WHAT TO DO ▸
Please leave out pictures and print exactly the lines from the one that has "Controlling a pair" through the last line of the material below.

THE DATA ▸

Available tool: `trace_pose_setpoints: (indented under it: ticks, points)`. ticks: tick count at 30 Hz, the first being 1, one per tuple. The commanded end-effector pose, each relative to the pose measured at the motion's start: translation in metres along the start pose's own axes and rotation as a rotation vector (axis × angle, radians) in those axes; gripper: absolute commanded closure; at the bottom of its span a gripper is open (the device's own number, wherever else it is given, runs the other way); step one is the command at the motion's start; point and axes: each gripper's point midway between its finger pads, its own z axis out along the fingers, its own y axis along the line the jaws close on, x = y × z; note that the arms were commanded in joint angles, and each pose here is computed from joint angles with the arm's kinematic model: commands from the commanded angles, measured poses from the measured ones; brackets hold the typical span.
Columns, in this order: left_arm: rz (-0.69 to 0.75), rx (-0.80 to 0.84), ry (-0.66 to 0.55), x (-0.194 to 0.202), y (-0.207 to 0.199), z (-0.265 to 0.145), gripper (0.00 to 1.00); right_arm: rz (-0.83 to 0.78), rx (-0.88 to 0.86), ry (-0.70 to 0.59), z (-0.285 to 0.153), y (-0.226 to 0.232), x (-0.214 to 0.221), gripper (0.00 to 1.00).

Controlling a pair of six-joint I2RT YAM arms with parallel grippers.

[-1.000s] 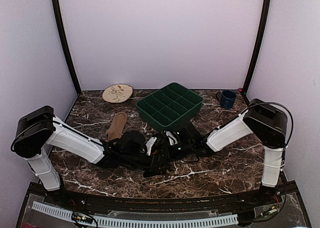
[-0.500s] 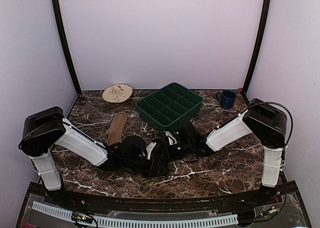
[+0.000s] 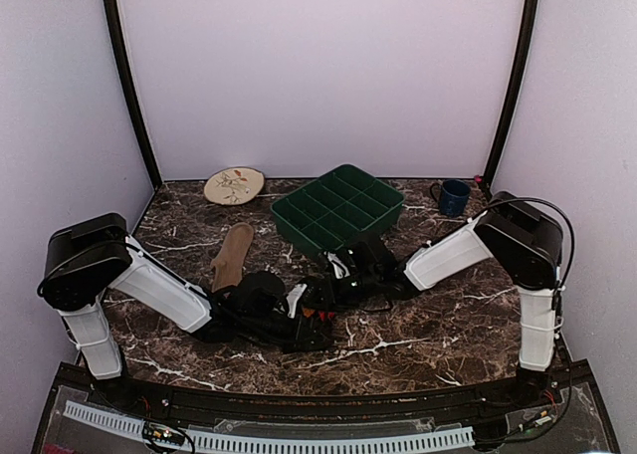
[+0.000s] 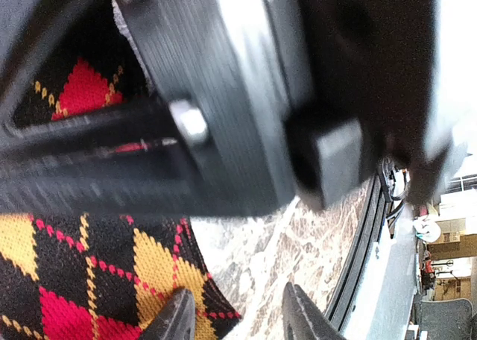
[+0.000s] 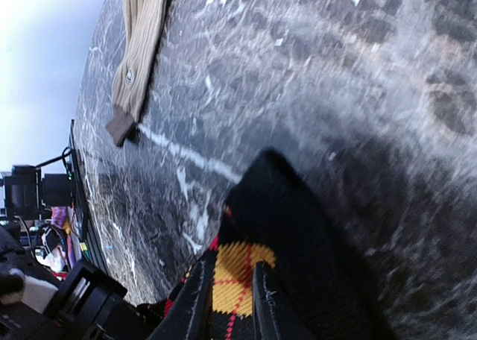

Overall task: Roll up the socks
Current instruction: Smooth out the sock at the center of the board.

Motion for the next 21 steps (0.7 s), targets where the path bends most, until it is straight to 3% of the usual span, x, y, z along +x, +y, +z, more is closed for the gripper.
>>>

RESULT BELOW ▸
Controlling a pair of six-joint I2RT YAM arms with parallel grippers.

[-1.000s] 
[-0.500s] 
[+0.000s] 
[+0.000s] 
[+0.000s] 

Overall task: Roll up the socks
Current instruction: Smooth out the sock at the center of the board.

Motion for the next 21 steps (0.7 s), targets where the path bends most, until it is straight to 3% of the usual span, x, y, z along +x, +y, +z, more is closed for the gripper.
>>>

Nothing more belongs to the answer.